Like virtually all Russians, Americans were shocked and outraged by the deaths of innocent children in the Beslan hostage tragedy just over one month ago. A troubling aspect, then, about Russian President Vladimir Putin’s reaction to the tragedy was his implied suggestion that the West in general and United States in particular, somehow bore a significant share of the blame for the deaths. As bizarre as this idea may seem to many Americans, I learned during a recent visit to Moscow that many Russians genuinely share Putin’s perspective of the Beslan crisis.
In early September, shortly after the Beslan crisis reached its bloody climax, I gave a lecture on Russian-American relations to upper division undergraduates at Moscow’s prestigious USA and Canada Institute (a part of the Russian Academy of Sciences). In the Q&A session that followed my remarks, students expressed the following views:
President Putin was right to ridicule the West for maintaining a double standard, in which it urged Moscow to engage the Chechen rebels, while adopting a hard-line stance towards Osama bin Laden and al Qaeda. The Chechen rebels and al Qaeda are one and the same. Just as any Western attempt to negotiate with al Qaeda would be futile, so would a Russian attempt to negotiate with the Chechens.
It is outrageous that the United States and other Western governments hold talks with Chechen opposition figures and refuse to extradite those indicted by Moscow back to Russia.
The inclusion of the three Baltic states in NATO and the American military presence in Georgia and Central Asia are aimed at preventing Russia from reasserting its influence in the former Soviet republics.
The American military presence in Central Asia was stimulating the rise of Islamic radicalism in the region.
The American willingness to use force unilaterally while advising Moscow not to do so shows that Washington sought to keep Russia weak.

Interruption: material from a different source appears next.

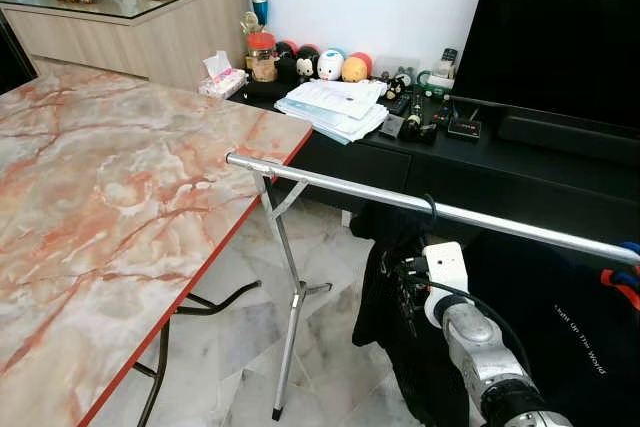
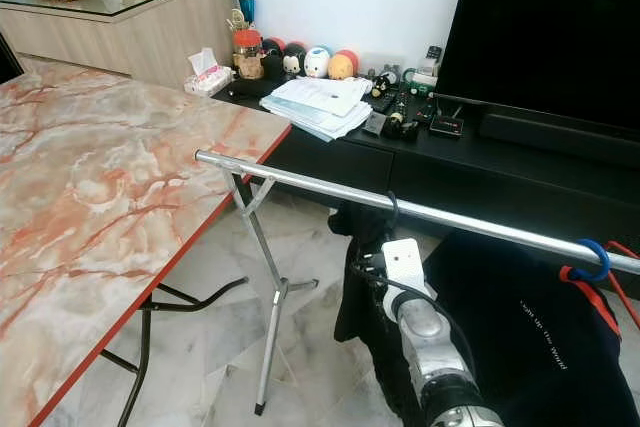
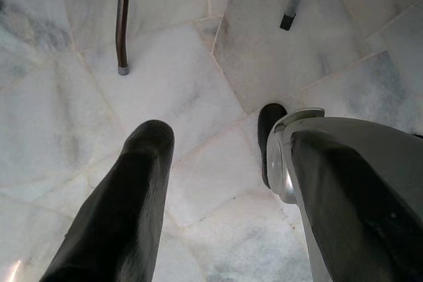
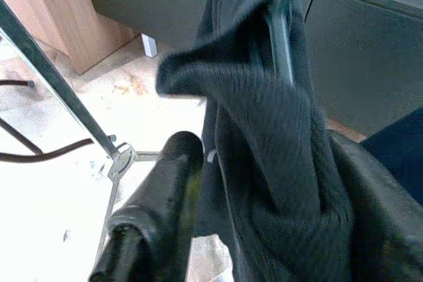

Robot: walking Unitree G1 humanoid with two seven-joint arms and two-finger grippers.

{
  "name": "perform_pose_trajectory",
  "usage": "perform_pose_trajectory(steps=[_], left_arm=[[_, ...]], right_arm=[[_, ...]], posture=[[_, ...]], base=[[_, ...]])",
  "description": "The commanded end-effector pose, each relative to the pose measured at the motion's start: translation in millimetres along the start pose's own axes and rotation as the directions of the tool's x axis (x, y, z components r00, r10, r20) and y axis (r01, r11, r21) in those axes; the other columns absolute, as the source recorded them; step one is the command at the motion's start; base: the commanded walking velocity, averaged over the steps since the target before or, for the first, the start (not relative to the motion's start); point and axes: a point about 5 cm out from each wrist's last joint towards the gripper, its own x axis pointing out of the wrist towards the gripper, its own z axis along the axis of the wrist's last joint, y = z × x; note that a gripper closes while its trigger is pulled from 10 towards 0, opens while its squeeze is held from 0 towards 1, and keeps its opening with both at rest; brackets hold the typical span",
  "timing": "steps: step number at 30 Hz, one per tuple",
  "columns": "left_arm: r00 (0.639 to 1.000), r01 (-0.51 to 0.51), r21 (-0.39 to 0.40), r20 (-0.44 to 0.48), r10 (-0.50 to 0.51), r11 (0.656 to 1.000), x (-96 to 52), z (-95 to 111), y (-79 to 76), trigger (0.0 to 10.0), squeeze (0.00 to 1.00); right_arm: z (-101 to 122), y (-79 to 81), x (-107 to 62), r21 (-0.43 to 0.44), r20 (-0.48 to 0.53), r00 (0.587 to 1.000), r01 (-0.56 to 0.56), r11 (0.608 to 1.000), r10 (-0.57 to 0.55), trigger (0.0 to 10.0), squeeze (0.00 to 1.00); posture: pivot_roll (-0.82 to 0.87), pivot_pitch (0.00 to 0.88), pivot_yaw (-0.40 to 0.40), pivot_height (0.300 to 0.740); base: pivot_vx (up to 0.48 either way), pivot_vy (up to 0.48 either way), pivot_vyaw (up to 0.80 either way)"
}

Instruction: Hang hanger

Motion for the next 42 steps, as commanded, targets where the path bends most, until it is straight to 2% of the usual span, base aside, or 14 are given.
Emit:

I tried to challenge these perceptions. I argued that not all Chechens belonged to al Qaeda, and that Moscow should work with those who don’t in an effort to marginalize the most radical elements of the Chechen resistance. I pointed out that a State Department meeting with Chechen opposition figures was a far cry from American support for them, and that these meetings were aimed at promoting a peaceful settlement. I also argued that the American military presence in Central Asia was aimed at Islamic extremists, and not at Russia.

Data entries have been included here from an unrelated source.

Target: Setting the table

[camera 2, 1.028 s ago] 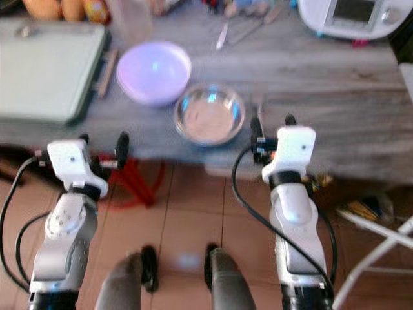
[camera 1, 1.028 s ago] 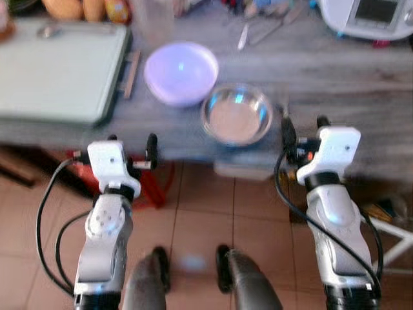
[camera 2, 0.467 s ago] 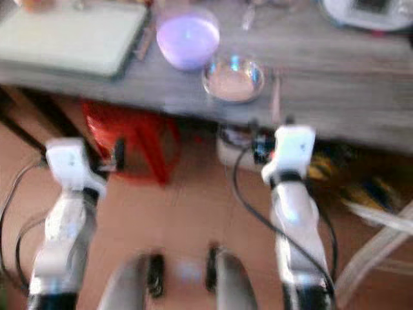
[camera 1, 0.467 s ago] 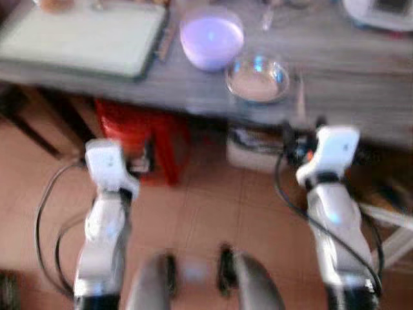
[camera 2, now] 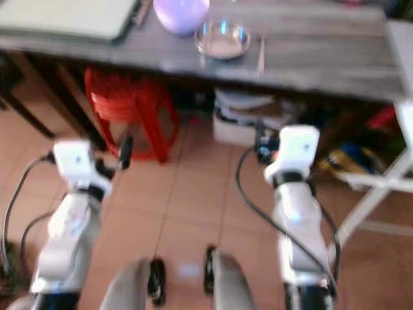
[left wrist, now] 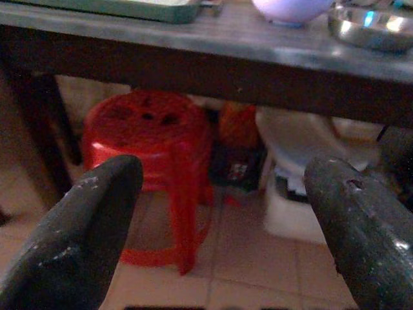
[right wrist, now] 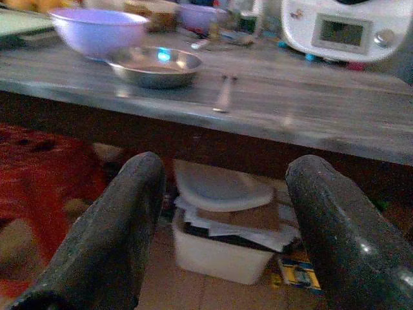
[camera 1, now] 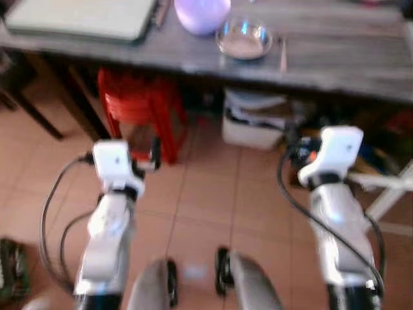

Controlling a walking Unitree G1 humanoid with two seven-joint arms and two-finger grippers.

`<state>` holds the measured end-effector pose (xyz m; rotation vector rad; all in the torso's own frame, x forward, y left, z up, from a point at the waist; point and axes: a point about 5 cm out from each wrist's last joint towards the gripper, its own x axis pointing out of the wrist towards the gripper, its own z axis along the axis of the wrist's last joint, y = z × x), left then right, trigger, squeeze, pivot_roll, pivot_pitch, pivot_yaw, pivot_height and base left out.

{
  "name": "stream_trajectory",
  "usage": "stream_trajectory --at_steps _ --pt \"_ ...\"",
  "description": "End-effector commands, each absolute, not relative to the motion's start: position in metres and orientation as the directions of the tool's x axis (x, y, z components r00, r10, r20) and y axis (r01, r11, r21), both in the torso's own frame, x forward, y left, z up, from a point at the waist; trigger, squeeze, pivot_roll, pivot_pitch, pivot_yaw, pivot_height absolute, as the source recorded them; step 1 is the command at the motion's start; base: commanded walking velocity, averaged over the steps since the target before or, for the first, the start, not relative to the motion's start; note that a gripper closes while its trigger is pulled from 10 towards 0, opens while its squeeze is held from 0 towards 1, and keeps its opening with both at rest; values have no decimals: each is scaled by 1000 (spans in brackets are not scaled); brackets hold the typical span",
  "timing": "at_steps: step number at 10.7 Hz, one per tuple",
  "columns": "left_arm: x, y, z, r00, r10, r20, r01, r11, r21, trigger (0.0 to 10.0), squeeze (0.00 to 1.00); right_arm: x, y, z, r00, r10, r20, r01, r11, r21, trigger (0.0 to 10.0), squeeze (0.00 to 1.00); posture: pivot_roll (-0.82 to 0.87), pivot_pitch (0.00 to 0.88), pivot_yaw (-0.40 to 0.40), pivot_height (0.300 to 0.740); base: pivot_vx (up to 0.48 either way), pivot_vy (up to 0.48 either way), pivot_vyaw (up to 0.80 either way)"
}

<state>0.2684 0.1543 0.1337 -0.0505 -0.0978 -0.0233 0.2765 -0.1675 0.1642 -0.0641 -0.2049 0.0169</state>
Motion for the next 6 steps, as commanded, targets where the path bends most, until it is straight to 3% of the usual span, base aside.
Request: stream_trajectory --at_steps 1,2,6 --pt "266 157 133 996 -12 90 16 999 -42 10000 0 277 -168 164 979 21 202 -9 998 -63 10000 0 -42 254 -15 740 -319 0 0" --pt "265 158 132 996 -12 90 15 999 -41 10000 0 276 -168 165 979 23 204 -9 998 -67 10000 0 -42 253 -14 740 -319 0 0" --pt "266 156 135 993 -41 107 44 999 -22 10000 0 277 -166 165 977 37 212 -18 996 -90 10000 0 -45 252 -12 740 0 0 0"
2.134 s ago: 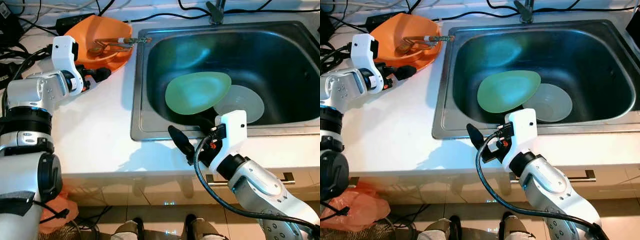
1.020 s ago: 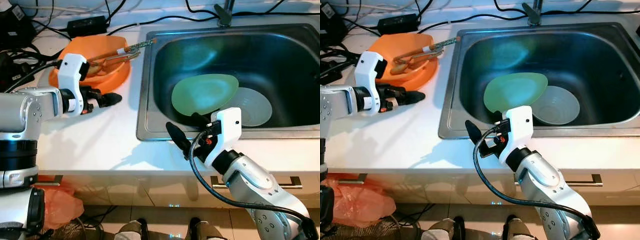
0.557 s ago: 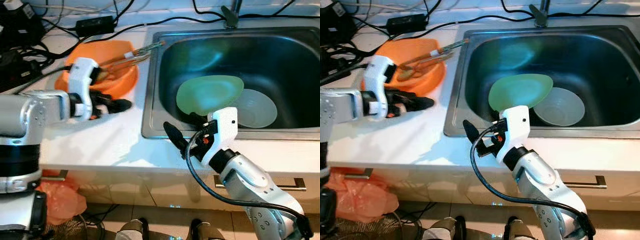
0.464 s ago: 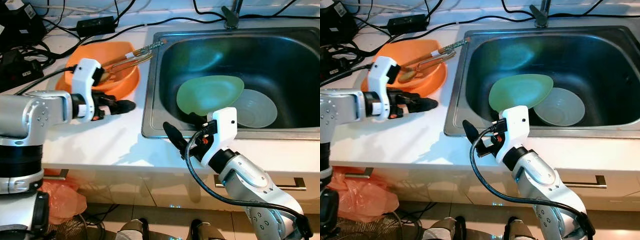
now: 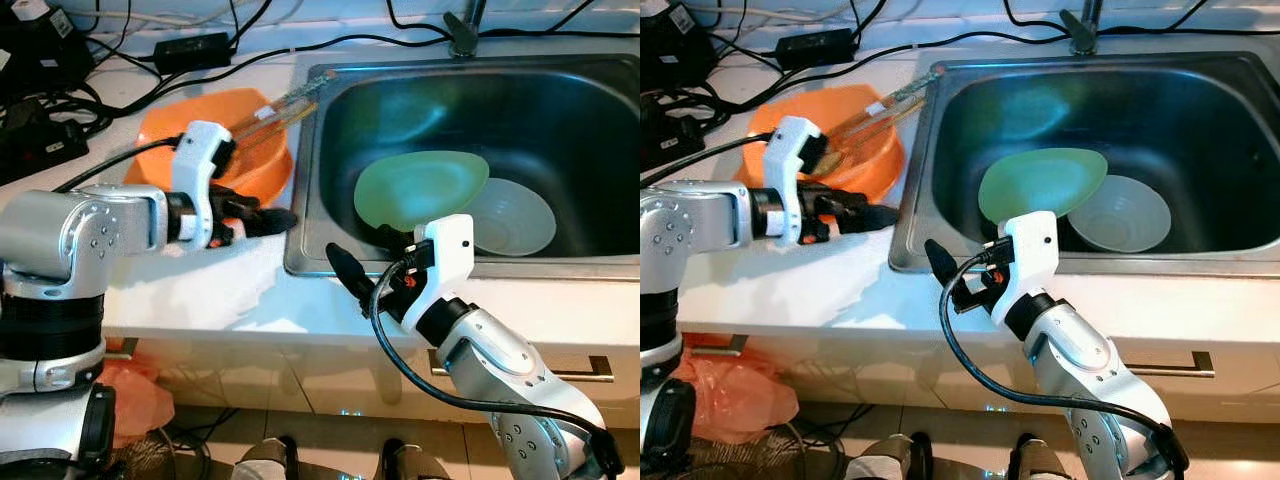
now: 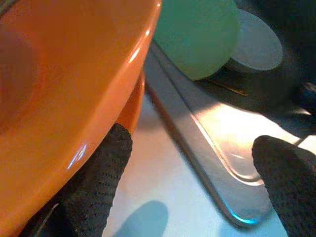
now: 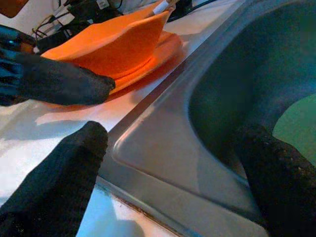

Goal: Kitchen organization

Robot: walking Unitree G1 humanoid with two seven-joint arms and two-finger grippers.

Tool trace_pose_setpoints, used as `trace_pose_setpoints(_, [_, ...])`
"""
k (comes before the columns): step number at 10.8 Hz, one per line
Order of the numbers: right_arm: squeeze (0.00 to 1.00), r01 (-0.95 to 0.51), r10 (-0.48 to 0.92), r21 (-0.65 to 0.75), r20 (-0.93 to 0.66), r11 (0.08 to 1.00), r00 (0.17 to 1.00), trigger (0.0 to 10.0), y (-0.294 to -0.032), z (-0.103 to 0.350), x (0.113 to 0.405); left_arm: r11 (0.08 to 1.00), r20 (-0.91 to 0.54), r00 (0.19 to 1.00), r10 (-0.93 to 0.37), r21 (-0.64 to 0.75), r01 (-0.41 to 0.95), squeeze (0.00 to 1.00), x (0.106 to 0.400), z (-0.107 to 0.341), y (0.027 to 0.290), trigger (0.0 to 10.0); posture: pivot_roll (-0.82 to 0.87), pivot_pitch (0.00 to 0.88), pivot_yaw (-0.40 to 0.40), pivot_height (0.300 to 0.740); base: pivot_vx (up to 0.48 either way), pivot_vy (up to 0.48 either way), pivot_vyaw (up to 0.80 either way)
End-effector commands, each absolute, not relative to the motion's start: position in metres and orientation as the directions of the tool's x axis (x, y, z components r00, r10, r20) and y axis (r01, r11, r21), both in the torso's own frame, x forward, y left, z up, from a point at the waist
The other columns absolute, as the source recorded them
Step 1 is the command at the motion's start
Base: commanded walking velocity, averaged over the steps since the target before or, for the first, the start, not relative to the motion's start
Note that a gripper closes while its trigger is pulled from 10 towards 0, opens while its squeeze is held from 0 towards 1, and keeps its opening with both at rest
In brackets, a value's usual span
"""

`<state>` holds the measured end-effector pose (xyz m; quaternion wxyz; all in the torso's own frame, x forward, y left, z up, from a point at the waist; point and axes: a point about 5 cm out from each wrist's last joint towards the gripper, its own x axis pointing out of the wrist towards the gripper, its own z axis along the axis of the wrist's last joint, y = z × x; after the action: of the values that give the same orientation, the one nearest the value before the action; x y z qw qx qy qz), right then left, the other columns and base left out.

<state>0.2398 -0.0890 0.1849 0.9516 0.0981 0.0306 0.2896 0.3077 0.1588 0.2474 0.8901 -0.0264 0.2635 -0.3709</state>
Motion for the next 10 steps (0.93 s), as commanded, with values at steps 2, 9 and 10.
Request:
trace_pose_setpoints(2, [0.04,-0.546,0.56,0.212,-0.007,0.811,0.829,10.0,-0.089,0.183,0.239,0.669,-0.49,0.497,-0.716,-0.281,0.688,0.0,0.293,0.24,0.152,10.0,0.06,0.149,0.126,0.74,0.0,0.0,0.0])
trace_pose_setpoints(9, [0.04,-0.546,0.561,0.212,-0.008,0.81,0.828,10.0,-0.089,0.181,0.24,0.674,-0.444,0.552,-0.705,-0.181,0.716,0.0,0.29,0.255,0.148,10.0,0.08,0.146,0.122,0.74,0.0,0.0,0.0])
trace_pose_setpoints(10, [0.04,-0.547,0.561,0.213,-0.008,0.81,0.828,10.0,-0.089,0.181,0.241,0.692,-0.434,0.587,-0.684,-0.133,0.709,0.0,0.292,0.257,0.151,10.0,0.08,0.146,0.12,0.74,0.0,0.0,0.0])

I went on to suggest that if Russia didn’t like the growing American/NATO presence in Georgia and the Baltics, the best way to halt it would be for Moscow to pursue friendly policies toward these small countries, instead of embracing policies that are perceived as threatening by its neighbors. And, if it is true (as I fear it is) that the growing American military presence in Central Asia is fueling the rise of Islamic extremism, I maintained that a growing Russian military presence in the region is likewise fueling the radicalization trend. Finally, I argued that it was not in the United States’ best strategic interests to push for a weak Russia. Washington preferred to see a stronger Russia, capable of working effectively to contain Islamic radicalism today, and potentially offering a balance to rising Chinese power in the future.

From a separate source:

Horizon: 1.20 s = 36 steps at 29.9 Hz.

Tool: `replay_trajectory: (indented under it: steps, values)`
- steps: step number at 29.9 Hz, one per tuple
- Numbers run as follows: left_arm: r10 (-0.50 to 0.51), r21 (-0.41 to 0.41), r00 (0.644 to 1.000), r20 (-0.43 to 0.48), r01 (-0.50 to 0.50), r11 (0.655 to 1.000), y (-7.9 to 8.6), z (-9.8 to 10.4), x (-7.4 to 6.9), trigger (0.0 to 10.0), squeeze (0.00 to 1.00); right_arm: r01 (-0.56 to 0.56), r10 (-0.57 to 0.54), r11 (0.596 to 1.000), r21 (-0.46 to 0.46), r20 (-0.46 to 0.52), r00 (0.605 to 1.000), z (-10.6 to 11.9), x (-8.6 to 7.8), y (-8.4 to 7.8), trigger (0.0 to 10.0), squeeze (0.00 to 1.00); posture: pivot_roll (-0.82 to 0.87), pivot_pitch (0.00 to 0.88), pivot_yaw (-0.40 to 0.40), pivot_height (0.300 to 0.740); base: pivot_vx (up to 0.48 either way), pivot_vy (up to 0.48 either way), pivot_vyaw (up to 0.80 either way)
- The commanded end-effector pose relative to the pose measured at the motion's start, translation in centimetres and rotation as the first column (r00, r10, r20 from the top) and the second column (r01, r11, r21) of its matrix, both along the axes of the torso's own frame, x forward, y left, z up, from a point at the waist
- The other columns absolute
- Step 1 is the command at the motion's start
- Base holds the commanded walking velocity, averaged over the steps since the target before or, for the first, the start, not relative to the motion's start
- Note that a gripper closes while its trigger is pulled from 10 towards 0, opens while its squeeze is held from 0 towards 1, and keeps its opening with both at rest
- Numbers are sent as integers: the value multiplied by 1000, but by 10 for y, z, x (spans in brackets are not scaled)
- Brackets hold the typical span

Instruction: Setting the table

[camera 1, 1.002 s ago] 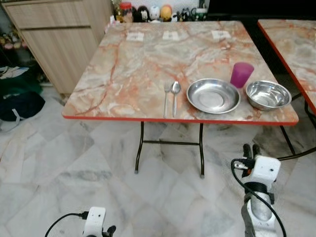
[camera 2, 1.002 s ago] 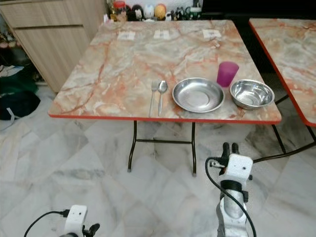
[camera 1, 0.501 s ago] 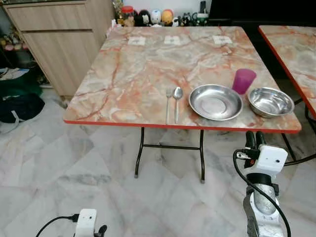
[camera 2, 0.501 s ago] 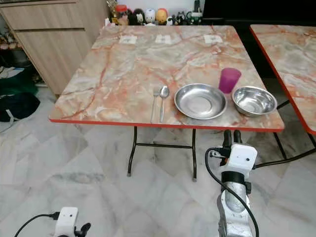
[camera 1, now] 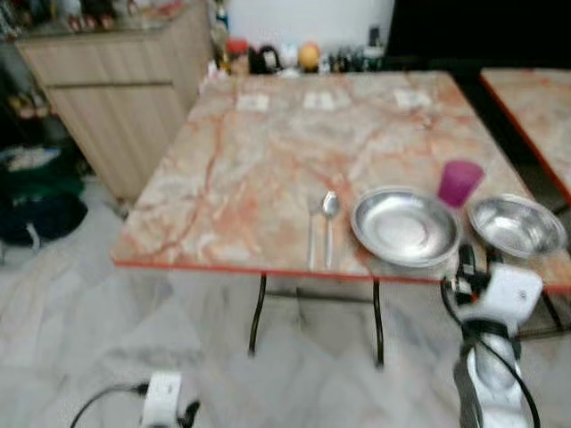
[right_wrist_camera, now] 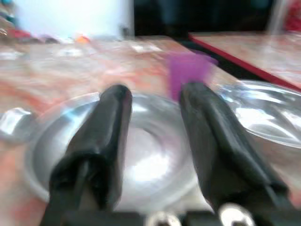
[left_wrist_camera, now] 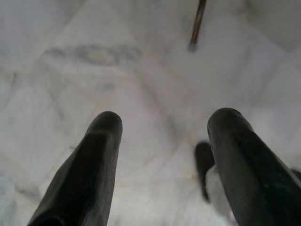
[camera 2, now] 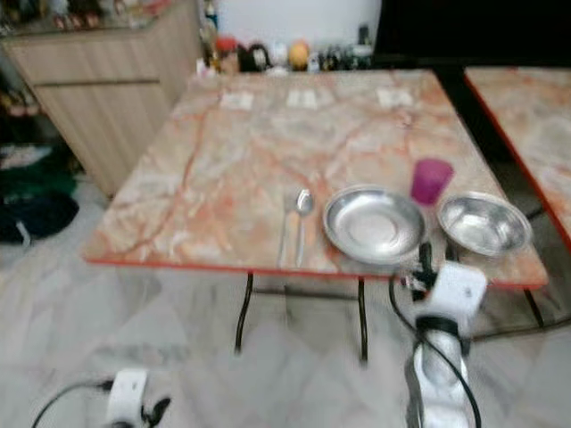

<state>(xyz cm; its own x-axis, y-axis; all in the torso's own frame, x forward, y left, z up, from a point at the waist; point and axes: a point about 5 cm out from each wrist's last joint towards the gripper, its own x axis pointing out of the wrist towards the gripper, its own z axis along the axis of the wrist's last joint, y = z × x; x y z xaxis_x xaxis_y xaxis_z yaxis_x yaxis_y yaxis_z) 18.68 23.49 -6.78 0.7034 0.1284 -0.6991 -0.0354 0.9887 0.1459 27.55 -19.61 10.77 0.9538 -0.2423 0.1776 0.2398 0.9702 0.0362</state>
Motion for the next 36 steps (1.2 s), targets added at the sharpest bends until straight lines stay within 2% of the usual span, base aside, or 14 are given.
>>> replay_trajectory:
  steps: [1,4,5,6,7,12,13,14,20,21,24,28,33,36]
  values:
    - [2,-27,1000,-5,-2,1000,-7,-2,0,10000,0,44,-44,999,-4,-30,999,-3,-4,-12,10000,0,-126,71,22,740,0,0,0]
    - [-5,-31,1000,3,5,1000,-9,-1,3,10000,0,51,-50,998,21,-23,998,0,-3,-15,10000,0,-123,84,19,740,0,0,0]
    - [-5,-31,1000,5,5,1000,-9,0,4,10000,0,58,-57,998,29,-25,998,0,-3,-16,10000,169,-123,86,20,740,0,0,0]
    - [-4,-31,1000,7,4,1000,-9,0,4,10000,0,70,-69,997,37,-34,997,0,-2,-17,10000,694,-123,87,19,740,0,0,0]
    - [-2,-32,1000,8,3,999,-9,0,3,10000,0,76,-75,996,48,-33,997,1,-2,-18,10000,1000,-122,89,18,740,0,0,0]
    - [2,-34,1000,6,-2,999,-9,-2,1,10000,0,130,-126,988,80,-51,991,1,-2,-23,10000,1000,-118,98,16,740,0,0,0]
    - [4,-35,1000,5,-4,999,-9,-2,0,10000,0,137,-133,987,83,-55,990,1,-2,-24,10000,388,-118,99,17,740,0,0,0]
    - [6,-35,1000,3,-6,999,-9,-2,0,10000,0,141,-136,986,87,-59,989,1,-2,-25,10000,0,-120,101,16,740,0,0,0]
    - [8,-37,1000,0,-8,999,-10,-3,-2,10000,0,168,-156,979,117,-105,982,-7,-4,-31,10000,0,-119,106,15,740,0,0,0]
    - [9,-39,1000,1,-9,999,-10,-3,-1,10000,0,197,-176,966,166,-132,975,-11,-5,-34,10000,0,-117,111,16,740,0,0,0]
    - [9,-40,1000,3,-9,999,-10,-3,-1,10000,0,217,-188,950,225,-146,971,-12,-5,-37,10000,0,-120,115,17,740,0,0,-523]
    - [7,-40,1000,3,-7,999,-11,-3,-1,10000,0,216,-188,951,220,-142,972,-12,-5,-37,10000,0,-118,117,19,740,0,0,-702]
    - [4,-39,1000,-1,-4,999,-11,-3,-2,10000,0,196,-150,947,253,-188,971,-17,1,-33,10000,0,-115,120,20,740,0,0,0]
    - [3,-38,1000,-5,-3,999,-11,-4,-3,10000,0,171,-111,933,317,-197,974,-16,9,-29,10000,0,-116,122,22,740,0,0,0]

The Russian students didn’t buy any of my arguments. Their sense of injury about what they interpreted as American disregard for Russian interests had rendered them suspicious of anything American officials said, or did.
This is worrisome. If the attitudes of this group reflect those of Russians as a whole, they pose a significant obstacle to Russian-American cooperation. If anything, this group of elite students is probably more apt to be pro-American than the general population.
The negative views of the United States held by what seems to be a large majority of Russians appear to be deeply entrenched. I came away from my discussion with the students with the sense that American diplomacy needs to do a much better job of explaining US policies in the region. The Russian public must hear cogent explanations as to why American actions — including talking with Chechen opposition figures, and the stationing of troops in Central Asia — are not designed to undermine Moscow’s interests, but are aimed at combating a common enemy — Islamic extremism.
US diplomacy may well be critical to the United States’ struggle to contain Islamic radicalism, especially in Central Asia. As one young man, Nikita, said to me after the lecture: “It’s not just that we should be allies in this fight. We must be.”